__DATA__:
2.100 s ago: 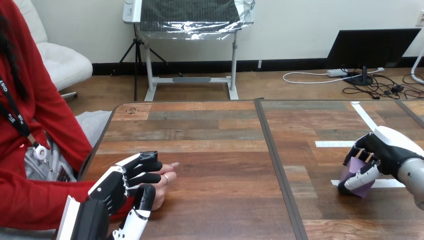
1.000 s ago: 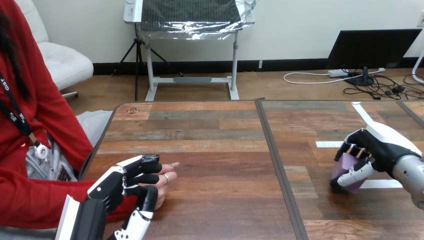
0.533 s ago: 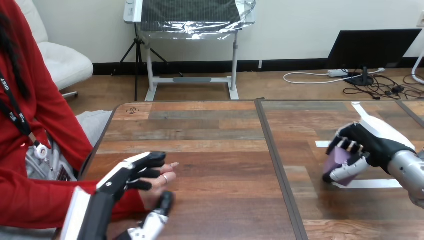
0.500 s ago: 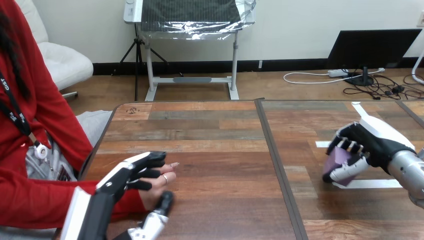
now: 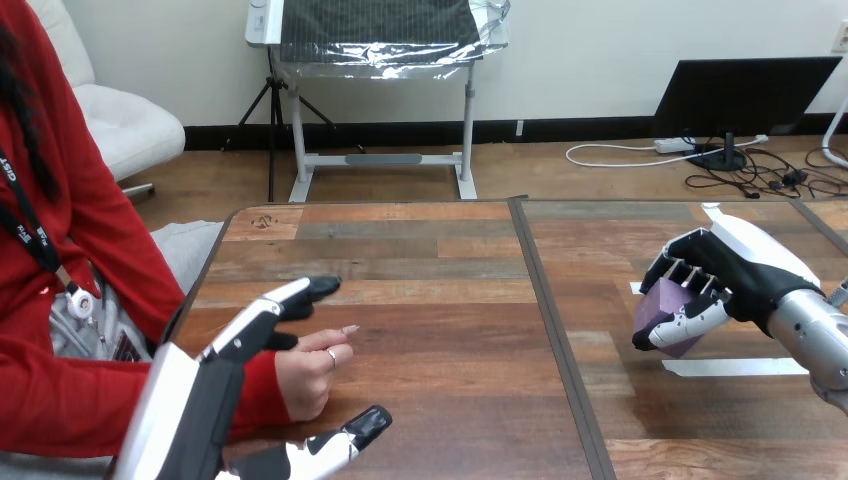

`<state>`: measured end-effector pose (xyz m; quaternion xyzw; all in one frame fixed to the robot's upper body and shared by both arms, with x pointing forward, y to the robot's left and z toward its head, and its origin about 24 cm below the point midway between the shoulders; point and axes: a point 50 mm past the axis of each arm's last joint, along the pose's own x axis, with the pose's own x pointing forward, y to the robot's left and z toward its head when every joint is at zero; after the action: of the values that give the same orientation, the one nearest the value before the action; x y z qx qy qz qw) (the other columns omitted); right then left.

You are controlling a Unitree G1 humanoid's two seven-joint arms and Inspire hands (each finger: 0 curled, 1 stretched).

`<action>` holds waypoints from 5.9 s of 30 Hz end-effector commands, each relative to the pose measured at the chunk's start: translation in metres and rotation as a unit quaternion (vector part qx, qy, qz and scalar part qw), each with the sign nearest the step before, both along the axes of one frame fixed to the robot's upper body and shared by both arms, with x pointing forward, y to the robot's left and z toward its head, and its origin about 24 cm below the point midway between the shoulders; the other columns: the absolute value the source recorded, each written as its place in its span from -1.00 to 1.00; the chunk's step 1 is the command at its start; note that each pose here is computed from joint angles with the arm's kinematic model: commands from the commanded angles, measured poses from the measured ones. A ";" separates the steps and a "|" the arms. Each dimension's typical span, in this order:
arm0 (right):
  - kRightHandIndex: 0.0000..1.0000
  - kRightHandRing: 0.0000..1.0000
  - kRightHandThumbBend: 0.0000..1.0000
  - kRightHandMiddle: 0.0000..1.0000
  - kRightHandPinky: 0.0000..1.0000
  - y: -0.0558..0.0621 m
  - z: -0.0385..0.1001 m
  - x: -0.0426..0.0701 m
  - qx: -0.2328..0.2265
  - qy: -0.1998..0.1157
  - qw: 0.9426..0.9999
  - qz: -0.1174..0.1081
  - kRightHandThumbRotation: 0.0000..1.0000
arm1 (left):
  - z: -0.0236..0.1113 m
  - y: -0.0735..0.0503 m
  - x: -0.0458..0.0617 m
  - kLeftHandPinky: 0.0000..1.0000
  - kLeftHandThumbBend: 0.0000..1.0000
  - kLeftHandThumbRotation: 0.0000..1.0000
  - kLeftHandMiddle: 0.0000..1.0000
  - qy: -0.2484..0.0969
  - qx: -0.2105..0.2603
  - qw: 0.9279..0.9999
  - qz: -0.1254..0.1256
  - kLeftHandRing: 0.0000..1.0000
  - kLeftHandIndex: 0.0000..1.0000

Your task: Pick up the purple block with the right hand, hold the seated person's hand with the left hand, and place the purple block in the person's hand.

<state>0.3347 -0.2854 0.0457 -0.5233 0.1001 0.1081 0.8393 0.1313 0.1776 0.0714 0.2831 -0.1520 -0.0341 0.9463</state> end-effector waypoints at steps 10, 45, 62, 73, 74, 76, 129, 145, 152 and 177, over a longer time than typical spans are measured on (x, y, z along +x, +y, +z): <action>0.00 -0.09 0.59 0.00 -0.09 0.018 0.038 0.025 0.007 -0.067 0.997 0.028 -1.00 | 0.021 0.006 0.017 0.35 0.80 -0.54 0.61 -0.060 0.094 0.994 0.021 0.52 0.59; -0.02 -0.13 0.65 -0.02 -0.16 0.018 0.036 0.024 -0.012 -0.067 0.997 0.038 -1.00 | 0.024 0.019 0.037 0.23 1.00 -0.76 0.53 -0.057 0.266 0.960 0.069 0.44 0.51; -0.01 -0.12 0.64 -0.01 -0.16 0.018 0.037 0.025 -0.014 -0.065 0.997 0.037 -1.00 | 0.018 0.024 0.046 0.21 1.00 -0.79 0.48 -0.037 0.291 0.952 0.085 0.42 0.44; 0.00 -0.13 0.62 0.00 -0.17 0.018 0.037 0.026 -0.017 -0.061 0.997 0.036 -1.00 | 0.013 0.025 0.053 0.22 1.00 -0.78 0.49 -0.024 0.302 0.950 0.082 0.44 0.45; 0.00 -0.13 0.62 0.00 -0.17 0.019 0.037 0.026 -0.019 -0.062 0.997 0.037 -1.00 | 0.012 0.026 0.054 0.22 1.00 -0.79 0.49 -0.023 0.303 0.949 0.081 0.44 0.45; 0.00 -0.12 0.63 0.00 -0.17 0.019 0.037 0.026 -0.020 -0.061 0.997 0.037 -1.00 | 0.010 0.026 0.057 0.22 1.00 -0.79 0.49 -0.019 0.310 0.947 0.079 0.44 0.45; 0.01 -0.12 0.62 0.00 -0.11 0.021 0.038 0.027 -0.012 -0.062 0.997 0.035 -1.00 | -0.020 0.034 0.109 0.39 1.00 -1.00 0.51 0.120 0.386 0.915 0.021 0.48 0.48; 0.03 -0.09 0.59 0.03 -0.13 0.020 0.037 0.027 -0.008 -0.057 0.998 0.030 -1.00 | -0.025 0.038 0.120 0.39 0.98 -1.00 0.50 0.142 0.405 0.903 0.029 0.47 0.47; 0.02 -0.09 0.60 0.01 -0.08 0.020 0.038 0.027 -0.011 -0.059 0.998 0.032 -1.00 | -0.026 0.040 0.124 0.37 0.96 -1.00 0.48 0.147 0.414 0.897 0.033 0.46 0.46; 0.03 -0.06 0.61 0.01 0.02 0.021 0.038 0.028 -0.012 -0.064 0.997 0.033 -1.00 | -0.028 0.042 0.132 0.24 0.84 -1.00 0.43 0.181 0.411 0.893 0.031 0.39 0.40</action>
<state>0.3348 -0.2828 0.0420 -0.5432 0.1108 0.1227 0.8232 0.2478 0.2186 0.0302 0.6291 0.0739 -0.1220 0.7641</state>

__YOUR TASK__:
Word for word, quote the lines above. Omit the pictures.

__EXERCISE ANSWER__:
2.100 s ago: 
1.000 s ago: 
0.533 s ago: 
0.500 s ago: 
now: 

`<state>`: measured end-effector pose (xyz m; quaternion xyzw; all in one frame fixed to the robot's upper body and shared by both arms, with x pointing forward, y to the robot's left and z toward its head, and its origin about 24 cm below the point midway between the shoulders; point and axes: a point 50 mm past the axis of each arm's last joint, along the pose's own x axis, with the pose's own x pointing forward, y to the robot's left and z toward its head when every joint is at zero; after the action: of the values that give the same orientation, the one nearest the value before the action; x y z qx qy qz qw) (the other columns omitted); right then left.

You are controlling a Unitree G1 humanoid's two seven-joint arms and Inspire hands (each finger: 0 curled, 1 stretched).

`<action>` holds waypoints from 5.9 s of 30 Hz end-effector commands, each relative to the pose measured at the chunk's start: translation in metres and rotation as a unit quaternion (vector part qx, qy, qz and scalar part qw), each with the sign nearest the step before, both along the axes of one frame fixed to the robot's upper body and shared by both arms, with x pointing forward, y to the robot's left and z toward its head, and its origin about 24 cm below the point midway between the shoulders; the other columns: the absolute value the source recorded, each written as its place in its span from -1.00 to 1.00; the chunk's step 1 is the command at its start; note that each pose here is computed from joint angles with the arm's kinematic model: commands from the commanded angles, measured poses from the measured ones. A ";" separates the steps and a "|" the arms. Each dimension's typical span, in this order:
arm0 (right):
  - kRightHandIndex: 0.0000..1.0000
  - kRightHandRing: 0.0000..1.0000
  - kRightHandThumbBend: 0.0000..1.0000
  - kRightHandMiddle: 0.0000..1.0000
  - kRightHandPinky: 0.0000..1.0000
  - y: -0.0558..0.0621 m
  - z: -0.0385..0.1001 m
  - x: -0.0426..0.0701 m
  - qx: -0.2328..0.2265
  - qy: -0.1998..0.1157
  - qw: 0.9426..0.9999
  - qz: -0.1174..0.1081
  - kRightHandThumbRotation: 0.0000..1.0000
arm1 (left):
  - z: -0.0236..0.1113 m
  - y: -0.0735..0.0503 m
  - x: -0.0458..0.0617 m
  - kLeftHandPinky: 0.0000..1.0000
  - kLeftHandThumbBend: 0.0000..1.0000
  - kLeftHandThumbRotation: 0.0000..1.0000
  - kLeftHandMiddle: 0.0000..1.0000
  - qy: -0.2484..0.0969
  - qx: -0.2105..0.2603
  - qw: 0.9279..0.9999
  - qz: -0.1254..0.1256
  - kLeftHandRing: 0.0000..1.0000
  - kLeftHandIndex: 0.0000..1.0000

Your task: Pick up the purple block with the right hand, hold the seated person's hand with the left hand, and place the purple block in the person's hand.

<state>0.3347 -0.2854 0.0457 -0.5233 0.1001 0.1081 0.8393 0.1313 0.1776 0.0714 0.2831 -0.1520 -0.0341 0.9463</state> end-effector waypoints at steps 10, 45, 62, 73, 74, 76, 129, 145, 152 and 177, over a longer time than typical spans are measured on (x, y, z along +x, +y, +z): <action>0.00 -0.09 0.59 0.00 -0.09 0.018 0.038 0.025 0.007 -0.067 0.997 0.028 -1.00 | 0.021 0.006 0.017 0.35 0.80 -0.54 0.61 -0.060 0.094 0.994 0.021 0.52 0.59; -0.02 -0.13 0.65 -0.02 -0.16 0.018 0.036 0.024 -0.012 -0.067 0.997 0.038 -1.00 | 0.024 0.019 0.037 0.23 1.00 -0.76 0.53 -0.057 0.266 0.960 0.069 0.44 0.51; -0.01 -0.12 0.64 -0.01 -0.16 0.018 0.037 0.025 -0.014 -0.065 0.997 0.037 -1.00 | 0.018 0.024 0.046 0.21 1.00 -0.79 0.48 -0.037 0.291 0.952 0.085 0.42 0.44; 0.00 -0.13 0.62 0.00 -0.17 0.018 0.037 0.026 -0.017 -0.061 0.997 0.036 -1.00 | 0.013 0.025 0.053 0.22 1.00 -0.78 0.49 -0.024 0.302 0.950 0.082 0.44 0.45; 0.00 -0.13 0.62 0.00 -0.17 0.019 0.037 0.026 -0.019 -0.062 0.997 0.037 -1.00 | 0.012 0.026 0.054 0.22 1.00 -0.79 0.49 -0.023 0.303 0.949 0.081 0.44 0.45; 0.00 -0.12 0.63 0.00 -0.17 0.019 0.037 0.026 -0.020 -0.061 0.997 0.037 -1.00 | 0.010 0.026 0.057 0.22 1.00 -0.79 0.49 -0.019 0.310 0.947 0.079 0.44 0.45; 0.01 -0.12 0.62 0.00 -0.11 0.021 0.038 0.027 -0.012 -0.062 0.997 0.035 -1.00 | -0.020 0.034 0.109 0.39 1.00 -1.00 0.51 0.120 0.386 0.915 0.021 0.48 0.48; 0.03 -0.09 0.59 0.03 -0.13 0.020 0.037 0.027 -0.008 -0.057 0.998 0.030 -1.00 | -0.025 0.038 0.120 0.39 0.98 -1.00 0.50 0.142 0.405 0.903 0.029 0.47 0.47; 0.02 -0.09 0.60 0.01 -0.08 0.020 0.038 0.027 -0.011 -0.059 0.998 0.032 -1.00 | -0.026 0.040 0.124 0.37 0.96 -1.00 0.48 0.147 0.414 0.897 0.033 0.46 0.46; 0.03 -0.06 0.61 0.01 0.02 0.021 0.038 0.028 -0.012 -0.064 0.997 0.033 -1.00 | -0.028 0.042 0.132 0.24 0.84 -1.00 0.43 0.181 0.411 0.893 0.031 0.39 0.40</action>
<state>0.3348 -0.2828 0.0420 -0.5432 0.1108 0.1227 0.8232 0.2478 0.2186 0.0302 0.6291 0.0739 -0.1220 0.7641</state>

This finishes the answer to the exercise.